* Stored items from a collection
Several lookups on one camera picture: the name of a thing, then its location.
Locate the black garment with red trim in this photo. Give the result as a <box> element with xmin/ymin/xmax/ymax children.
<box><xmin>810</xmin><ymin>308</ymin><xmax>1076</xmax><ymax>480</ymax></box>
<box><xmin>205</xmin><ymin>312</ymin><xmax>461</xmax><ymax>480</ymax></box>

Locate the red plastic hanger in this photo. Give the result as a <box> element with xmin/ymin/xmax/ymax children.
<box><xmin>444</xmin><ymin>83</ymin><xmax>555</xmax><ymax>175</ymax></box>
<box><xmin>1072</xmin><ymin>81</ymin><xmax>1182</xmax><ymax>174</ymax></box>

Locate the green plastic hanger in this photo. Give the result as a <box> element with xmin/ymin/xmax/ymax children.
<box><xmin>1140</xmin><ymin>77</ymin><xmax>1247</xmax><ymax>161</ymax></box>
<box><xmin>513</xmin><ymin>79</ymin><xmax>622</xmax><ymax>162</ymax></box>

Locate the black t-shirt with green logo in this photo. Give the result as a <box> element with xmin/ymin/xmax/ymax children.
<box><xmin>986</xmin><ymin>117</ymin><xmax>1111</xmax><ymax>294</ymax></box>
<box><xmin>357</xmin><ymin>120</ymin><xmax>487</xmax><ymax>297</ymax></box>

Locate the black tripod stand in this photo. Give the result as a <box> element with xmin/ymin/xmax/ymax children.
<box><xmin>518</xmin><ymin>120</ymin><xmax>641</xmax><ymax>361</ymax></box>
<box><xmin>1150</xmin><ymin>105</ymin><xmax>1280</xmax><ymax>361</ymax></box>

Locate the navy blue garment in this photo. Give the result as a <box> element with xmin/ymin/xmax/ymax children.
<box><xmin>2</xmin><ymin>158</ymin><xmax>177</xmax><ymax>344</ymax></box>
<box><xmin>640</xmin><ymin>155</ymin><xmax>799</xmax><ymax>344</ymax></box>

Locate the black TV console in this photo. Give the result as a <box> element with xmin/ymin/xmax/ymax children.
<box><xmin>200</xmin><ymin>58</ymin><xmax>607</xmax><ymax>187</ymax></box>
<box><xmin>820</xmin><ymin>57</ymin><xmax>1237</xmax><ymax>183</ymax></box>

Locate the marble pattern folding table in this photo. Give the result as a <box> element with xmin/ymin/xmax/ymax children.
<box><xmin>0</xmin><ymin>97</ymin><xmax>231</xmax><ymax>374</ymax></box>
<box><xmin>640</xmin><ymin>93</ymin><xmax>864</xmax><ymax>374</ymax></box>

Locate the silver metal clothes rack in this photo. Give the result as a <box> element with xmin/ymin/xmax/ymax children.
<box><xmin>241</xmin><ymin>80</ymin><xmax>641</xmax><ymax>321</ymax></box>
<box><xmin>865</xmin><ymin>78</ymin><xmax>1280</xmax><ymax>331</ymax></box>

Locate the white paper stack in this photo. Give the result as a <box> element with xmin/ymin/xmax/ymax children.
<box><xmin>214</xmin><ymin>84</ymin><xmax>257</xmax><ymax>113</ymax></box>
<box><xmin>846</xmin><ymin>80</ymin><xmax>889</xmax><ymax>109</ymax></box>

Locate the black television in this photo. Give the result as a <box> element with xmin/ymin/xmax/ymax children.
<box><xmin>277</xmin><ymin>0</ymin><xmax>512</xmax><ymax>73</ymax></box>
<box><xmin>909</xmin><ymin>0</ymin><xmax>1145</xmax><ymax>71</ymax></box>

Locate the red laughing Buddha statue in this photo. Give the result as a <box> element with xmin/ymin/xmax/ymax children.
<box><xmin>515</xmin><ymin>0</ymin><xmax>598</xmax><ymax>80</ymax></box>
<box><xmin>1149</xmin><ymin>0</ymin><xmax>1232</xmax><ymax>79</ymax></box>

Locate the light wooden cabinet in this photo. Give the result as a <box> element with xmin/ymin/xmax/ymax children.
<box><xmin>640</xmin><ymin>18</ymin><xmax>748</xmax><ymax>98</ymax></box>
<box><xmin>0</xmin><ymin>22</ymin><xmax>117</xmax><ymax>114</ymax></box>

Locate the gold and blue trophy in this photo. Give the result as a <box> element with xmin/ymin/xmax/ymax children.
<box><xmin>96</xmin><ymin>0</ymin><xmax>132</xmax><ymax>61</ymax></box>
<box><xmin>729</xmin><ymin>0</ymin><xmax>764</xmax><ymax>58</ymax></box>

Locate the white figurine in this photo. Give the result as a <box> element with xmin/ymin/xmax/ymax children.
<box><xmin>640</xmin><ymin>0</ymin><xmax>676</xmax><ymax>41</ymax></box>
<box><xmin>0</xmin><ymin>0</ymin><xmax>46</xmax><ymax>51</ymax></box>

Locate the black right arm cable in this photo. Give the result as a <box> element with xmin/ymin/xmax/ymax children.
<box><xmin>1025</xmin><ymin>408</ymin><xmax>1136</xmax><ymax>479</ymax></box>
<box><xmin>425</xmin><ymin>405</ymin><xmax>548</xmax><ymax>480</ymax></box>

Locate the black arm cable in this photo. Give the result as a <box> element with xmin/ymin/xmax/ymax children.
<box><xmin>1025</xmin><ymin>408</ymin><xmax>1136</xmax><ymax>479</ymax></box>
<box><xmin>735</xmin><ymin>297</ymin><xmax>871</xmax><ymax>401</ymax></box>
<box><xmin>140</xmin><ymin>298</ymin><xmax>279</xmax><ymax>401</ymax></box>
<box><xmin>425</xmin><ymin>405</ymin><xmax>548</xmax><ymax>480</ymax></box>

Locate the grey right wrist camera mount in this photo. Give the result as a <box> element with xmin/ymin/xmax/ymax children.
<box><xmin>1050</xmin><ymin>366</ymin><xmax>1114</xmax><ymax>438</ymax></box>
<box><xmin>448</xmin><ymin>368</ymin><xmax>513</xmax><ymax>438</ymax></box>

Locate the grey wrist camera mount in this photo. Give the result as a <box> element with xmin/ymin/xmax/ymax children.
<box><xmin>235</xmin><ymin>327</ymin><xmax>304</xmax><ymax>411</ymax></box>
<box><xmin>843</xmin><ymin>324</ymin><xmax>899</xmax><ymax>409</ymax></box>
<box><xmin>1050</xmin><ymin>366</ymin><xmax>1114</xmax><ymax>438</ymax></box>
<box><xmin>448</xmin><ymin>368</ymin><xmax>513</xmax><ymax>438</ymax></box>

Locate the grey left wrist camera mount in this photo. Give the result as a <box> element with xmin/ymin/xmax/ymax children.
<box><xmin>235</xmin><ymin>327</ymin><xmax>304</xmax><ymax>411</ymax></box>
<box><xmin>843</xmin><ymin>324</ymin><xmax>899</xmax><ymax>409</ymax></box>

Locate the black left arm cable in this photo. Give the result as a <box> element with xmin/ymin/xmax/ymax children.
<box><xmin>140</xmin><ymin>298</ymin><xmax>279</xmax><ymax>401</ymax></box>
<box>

* What you are asked to do
Print the data above exactly.

* Written answer
Several lookups on one camera picture: the name of a thing, then its location.
Locate the black garment with red trim in this photo. Give the result as a <box> element with xmin/ymin/xmax/ymax children.
<box><xmin>810</xmin><ymin>308</ymin><xmax>1076</xmax><ymax>480</ymax></box>
<box><xmin>205</xmin><ymin>312</ymin><xmax>461</xmax><ymax>480</ymax></box>

Locate the red plastic hanger in this photo. Give the result as a <box> element with xmin/ymin/xmax/ymax children.
<box><xmin>444</xmin><ymin>83</ymin><xmax>555</xmax><ymax>175</ymax></box>
<box><xmin>1072</xmin><ymin>81</ymin><xmax>1182</xmax><ymax>174</ymax></box>

Locate the green plastic hanger in this photo. Give the result as a <box> element with xmin/ymin/xmax/ymax children.
<box><xmin>1140</xmin><ymin>77</ymin><xmax>1247</xmax><ymax>161</ymax></box>
<box><xmin>513</xmin><ymin>79</ymin><xmax>622</xmax><ymax>162</ymax></box>

Locate the black t-shirt with green logo in this photo. Give the result as a <box> element with xmin/ymin/xmax/ymax children.
<box><xmin>986</xmin><ymin>117</ymin><xmax>1111</xmax><ymax>294</ymax></box>
<box><xmin>357</xmin><ymin>120</ymin><xmax>487</xmax><ymax>297</ymax></box>

Locate the black tripod stand in this photo. Give the result as a <box> element with xmin/ymin/xmax/ymax children.
<box><xmin>518</xmin><ymin>120</ymin><xmax>641</xmax><ymax>361</ymax></box>
<box><xmin>1150</xmin><ymin>105</ymin><xmax>1280</xmax><ymax>361</ymax></box>

Locate the navy blue garment in this photo. Give the result as a <box> element with xmin/ymin/xmax/ymax children.
<box><xmin>2</xmin><ymin>158</ymin><xmax>177</xmax><ymax>344</ymax></box>
<box><xmin>640</xmin><ymin>155</ymin><xmax>799</xmax><ymax>344</ymax></box>

Locate the black TV console in this photo. Give the result as a <box> element with xmin/ymin/xmax/ymax children.
<box><xmin>200</xmin><ymin>58</ymin><xmax>607</xmax><ymax>187</ymax></box>
<box><xmin>820</xmin><ymin>57</ymin><xmax>1237</xmax><ymax>183</ymax></box>

Locate the marble pattern folding table in this photo. Give the result as a <box> element with xmin/ymin/xmax/ymax children.
<box><xmin>0</xmin><ymin>97</ymin><xmax>231</xmax><ymax>374</ymax></box>
<box><xmin>640</xmin><ymin>93</ymin><xmax>864</xmax><ymax>374</ymax></box>

Locate the silver metal clothes rack in this photo. Give the result as a <box> element with xmin/ymin/xmax/ymax children.
<box><xmin>241</xmin><ymin>80</ymin><xmax>641</xmax><ymax>321</ymax></box>
<box><xmin>865</xmin><ymin>78</ymin><xmax>1280</xmax><ymax>331</ymax></box>

Locate the white paper stack in this photo. Give the result as a <box> element with xmin/ymin/xmax/ymax children.
<box><xmin>214</xmin><ymin>84</ymin><xmax>257</xmax><ymax>113</ymax></box>
<box><xmin>846</xmin><ymin>80</ymin><xmax>889</xmax><ymax>109</ymax></box>

Locate the black television in this photo. Give the result as a <box> element with xmin/ymin/xmax/ymax children.
<box><xmin>277</xmin><ymin>0</ymin><xmax>512</xmax><ymax>73</ymax></box>
<box><xmin>909</xmin><ymin>0</ymin><xmax>1145</xmax><ymax>71</ymax></box>

Locate the red laughing Buddha statue in this photo. Give the result as a <box> element with xmin/ymin/xmax/ymax children.
<box><xmin>515</xmin><ymin>0</ymin><xmax>598</xmax><ymax>80</ymax></box>
<box><xmin>1149</xmin><ymin>0</ymin><xmax>1232</xmax><ymax>79</ymax></box>

Locate the light wooden cabinet in this photo. Give the result as a <box> element with xmin/ymin/xmax/ymax children.
<box><xmin>640</xmin><ymin>18</ymin><xmax>748</xmax><ymax>98</ymax></box>
<box><xmin>0</xmin><ymin>22</ymin><xmax>117</xmax><ymax>114</ymax></box>

Locate the gold and blue trophy in this photo. Give the result as a <box> element with xmin/ymin/xmax/ymax children.
<box><xmin>96</xmin><ymin>0</ymin><xmax>132</xmax><ymax>61</ymax></box>
<box><xmin>729</xmin><ymin>0</ymin><xmax>764</xmax><ymax>58</ymax></box>

Locate the white figurine in this photo. Give the result as a <box> element with xmin/ymin/xmax/ymax children.
<box><xmin>640</xmin><ymin>0</ymin><xmax>676</xmax><ymax>41</ymax></box>
<box><xmin>0</xmin><ymin>0</ymin><xmax>46</xmax><ymax>51</ymax></box>

Locate the black right arm cable in this photo. Give the result as a <box> element with xmin/ymin/xmax/ymax children.
<box><xmin>1025</xmin><ymin>408</ymin><xmax>1136</xmax><ymax>479</ymax></box>
<box><xmin>425</xmin><ymin>405</ymin><xmax>548</xmax><ymax>480</ymax></box>

Locate the black arm cable in this photo. Give the result as a <box> element with xmin/ymin/xmax/ymax children.
<box><xmin>1025</xmin><ymin>408</ymin><xmax>1136</xmax><ymax>479</ymax></box>
<box><xmin>735</xmin><ymin>297</ymin><xmax>871</xmax><ymax>401</ymax></box>
<box><xmin>140</xmin><ymin>298</ymin><xmax>279</xmax><ymax>401</ymax></box>
<box><xmin>425</xmin><ymin>405</ymin><xmax>548</xmax><ymax>480</ymax></box>

Locate the grey right wrist camera mount in this photo. Give the result as a <box> element with xmin/ymin/xmax/ymax children.
<box><xmin>1050</xmin><ymin>366</ymin><xmax>1114</xmax><ymax>438</ymax></box>
<box><xmin>448</xmin><ymin>368</ymin><xmax>513</xmax><ymax>438</ymax></box>

Locate the grey wrist camera mount in this photo. Give the result as a <box> element with xmin/ymin/xmax/ymax children.
<box><xmin>235</xmin><ymin>327</ymin><xmax>304</xmax><ymax>411</ymax></box>
<box><xmin>843</xmin><ymin>324</ymin><xmax>899</xmax><ymax>409</ymax></box>
<box><xmin>1050</xmin><ymin>366</ymin><xmax>1114</xmax><ymax>438</ymax></box>
<box><xmin>448</xmin><ymin>368</ymin><xmax>513</xmax><ymax>438</ymax></box>

Locate the grey left wrist camera mount in this photo. Give the result as a <box> element with xmin/ymin/xmax/ymax children.
<box><xmin>235</xmin><ymin>327</ymin><xmax>304</xmax><ymax>411</ymax></box>
<box><xmin>843</xmin><ymin>324</ymin><xmax>899</xmax><ymax>409</ymax></box>

Locate the black left arm cable in this photo. Give the result as a <box> element with xmin/ymin/xmax/ymax children.
<box><xmin>140</xmin><ymin>298</ymin><xmax>279</xmax><ymax>401</ymax></box>
<box>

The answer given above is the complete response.